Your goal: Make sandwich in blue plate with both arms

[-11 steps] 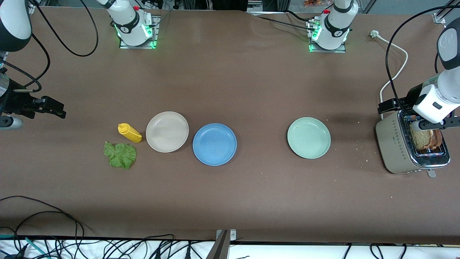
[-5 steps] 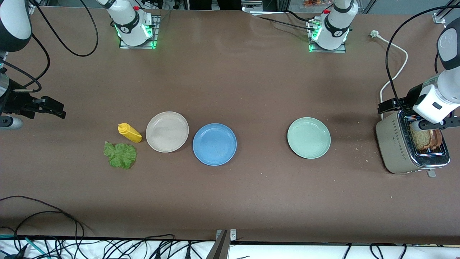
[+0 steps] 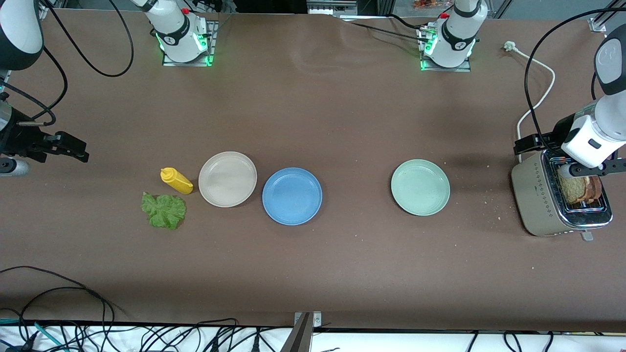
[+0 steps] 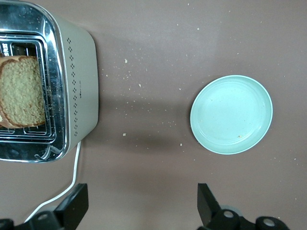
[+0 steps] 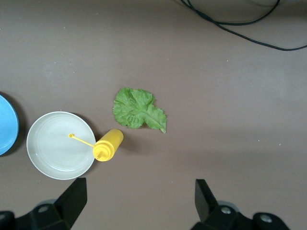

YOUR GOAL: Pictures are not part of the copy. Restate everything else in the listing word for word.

TASK RESULT:
Your goal: Make sandwich in blue plate with both arms

[-11 steps] 
[-5 steps] 
[+0 steps] 
[+0 steps] 
[+0 steps] 

The exercise was answered in full.